_EXERCISE_
Each line of the data below should be repeated exactly.

(TASK INPUTS begins)

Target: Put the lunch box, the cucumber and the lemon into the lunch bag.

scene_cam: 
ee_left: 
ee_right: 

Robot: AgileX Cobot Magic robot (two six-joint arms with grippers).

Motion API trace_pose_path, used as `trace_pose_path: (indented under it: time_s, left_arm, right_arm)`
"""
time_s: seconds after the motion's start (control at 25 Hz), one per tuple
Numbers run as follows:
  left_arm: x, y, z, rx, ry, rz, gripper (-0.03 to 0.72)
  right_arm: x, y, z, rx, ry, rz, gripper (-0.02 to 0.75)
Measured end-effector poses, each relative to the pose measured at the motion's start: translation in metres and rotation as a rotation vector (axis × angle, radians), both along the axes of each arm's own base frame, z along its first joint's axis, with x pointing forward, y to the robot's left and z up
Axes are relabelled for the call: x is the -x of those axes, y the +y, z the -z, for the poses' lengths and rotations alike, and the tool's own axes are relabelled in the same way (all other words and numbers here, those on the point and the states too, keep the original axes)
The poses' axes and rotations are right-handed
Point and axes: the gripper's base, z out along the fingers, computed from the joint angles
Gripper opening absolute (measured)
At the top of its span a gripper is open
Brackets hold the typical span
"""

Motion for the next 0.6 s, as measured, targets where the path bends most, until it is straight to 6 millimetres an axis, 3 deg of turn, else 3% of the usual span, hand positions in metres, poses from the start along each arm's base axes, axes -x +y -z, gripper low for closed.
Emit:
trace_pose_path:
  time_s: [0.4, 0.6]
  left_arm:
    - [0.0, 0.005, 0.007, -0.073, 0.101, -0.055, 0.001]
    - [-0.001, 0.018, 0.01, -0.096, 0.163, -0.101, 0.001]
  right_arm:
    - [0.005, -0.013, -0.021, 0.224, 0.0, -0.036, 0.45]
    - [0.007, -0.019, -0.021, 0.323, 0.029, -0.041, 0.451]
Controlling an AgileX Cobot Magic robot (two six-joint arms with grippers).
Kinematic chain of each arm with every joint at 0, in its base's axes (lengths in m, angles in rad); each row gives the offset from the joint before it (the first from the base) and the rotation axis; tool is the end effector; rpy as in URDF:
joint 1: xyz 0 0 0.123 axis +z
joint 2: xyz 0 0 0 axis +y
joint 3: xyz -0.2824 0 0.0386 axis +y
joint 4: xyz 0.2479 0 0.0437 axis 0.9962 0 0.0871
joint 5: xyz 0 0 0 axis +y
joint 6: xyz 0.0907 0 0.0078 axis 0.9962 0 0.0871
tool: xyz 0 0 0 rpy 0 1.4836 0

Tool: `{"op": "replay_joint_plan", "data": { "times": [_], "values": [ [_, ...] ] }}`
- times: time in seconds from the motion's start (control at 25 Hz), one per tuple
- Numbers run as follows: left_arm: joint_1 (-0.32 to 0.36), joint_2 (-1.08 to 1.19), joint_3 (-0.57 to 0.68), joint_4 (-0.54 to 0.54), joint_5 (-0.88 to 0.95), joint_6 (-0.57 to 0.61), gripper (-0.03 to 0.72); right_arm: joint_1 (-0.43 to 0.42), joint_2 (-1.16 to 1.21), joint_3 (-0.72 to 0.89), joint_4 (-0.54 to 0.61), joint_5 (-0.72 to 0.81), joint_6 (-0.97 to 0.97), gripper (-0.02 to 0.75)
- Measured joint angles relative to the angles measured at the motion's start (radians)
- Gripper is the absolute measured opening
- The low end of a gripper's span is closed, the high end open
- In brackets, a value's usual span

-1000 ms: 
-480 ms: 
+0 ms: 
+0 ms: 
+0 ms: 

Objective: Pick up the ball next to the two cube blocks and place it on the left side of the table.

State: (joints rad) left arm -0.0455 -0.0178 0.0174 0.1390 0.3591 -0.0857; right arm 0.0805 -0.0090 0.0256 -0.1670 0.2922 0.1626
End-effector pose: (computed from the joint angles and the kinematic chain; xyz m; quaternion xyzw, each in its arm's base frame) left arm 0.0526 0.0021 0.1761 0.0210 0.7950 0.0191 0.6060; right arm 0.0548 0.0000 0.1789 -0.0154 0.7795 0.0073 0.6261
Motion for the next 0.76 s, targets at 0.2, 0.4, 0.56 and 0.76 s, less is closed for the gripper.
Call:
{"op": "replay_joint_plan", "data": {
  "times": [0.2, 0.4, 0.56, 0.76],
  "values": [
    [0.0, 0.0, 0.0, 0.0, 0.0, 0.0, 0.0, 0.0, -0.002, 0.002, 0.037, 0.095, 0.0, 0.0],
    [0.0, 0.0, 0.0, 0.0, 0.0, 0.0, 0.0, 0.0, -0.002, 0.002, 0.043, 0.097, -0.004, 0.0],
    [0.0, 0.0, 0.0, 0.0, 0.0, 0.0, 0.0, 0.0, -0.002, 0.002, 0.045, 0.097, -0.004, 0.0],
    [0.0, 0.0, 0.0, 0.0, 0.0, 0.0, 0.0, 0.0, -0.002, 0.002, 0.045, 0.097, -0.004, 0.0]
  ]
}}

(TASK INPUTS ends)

_WRITTEN SOLUTION_
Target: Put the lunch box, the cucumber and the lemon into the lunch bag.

scene_cam: 
ee_left: 
ee_right: 

Robot: AgileX Cobot Magic robot (two six-joint arms with grippers).

Motion API trace_pose_path, used as `trace_pose_path: (indented under it: time_s, left_arm, right_arm)`
"""
time_s: seconds after the motion's start (control at 25 Hz), one per tuple
Numbers run as follows:
  left_arm: x, y, z, rx, ry, rz, gripper (-0.03 to 0.72)
  right_arm: x, y, z, rx, ry, rz, gripper (-0.02 to 0.75)
Measured end-effector poses, each relative to the pose measured at the motion's start: translation in metres and rotation as a rotation vector (axis × angle, radians), both along the axes of each arm's own base frame, z along its first joint's axis, with x pointing forward, y to the robot's left and z up
Axes are relabelled for the call: x is the -x of those axes, y the +y, z the -z, for the poses' lengths and rotations alike, and the tool's own axes are relabelled in the same way (all other words and numbers here, those on the point and the states too, keep the original axes)
The poses' axes and rotations are right-handed
Point and axes: the gripper's base, z out along the fingers, computed from the joint angles
Gripper opening absolute (measured)
At the top of its span a gripper is open
Brackets hold the typical span
"""

Motion for the next 0.6 s, as measured, targets where the path bends most, until it is straight to 6 millimetres an axis, 3 deg of turn, else 3% of the usual span, hand positions in metres, poses from the start along each arm's base axes, axes -x +y -z, gripper low for closed.
Emit:
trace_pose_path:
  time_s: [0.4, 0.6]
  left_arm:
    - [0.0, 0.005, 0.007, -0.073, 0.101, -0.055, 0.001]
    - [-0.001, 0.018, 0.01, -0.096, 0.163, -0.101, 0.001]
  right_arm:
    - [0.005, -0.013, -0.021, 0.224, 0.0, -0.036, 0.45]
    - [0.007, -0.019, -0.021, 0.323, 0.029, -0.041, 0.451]
Controlling an AgileX Cobot Magic robot (two six-joint arms with grippers).
Kinematic chain of each arm with every joint at 0, in its base's axes (lengths in m, angles in rad); each row gives the offset from the joint before it (the first from the base) and the rotation axis; tool is the end effector; rpy as in URDF:
joint 1: xyz 0 0 0.123 axis +z
joint 2: xyz 0 0 0 axis +y
joint 3: xyz -0.2824 0 0.0386 axis +y
joint 4: xyz 0.2479 0 0.0437 axis 0.9962 0 0.0871
joint 5: xyz 0 0 0 axis +y
joint 6: xyz 0.0907 0 0.0078 axis 0.9962 0 0.0871
tool: xyz 0 0 0 rpy 0 1.4836 0

Tool: `{"op": "replay_joint_plan", "data": { "times": [_], "values": [ [_, ...] ] }}`
- times: time in seconds from the motion's start (control at 25 Hz), one per tuple
- Numbers run as follows: left_arm: joint_1 (-0.32 to 0.36), joint_2 (-1.08 to 1.19), joint_3 (-0.57 to 0.68), joint_4 (-0.54 to 0.54), joint_5 (-0.88 to 0.95), joint_6 (-0.57 to 0.61), gripper (-0.03 to 0.72); right_arm: joint_1 (-0.43 to 0.42), joint_2 (-1.16 to 1.21), joint_3 (-0.72 to 0.89), joint_4 (-0.54 to 0.61), joint_5 (-0.72 to 0.81), joint_6 (-0.97 to 0.97), gripper (-0.02 to 0.75)
- Measured joint angles relative to the angles measured at the motion's start (radians)
- Gripper is the absolute measured opening
- The low end of a gripper's span is closed, the high end open
- In brackets, a value's usual span

-1000 ms: 
-480 ms: 
+0 ms: 
+0 ms: 
+0 ms: 

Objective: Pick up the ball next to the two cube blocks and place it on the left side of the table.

State: (joints rad) left arm -0.0455 -0.0178 0.0174 0.1390 0.3591 -0.0857; right arm 0.0805 -0.0090 0.0256 -0.1670 0.2922 0.1626
End-effector pose: (computed from the joint angles and the kinematic chain; xyz m; quaternion xyzw, each in its arm's base frame) left arm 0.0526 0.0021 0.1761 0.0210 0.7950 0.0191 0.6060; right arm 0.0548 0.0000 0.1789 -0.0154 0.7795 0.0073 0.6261
Motion for the next 0.76 s, targets at 0.2, 0.4, 0.56 and 0.76 s, less is closed for the gripper.
Call:
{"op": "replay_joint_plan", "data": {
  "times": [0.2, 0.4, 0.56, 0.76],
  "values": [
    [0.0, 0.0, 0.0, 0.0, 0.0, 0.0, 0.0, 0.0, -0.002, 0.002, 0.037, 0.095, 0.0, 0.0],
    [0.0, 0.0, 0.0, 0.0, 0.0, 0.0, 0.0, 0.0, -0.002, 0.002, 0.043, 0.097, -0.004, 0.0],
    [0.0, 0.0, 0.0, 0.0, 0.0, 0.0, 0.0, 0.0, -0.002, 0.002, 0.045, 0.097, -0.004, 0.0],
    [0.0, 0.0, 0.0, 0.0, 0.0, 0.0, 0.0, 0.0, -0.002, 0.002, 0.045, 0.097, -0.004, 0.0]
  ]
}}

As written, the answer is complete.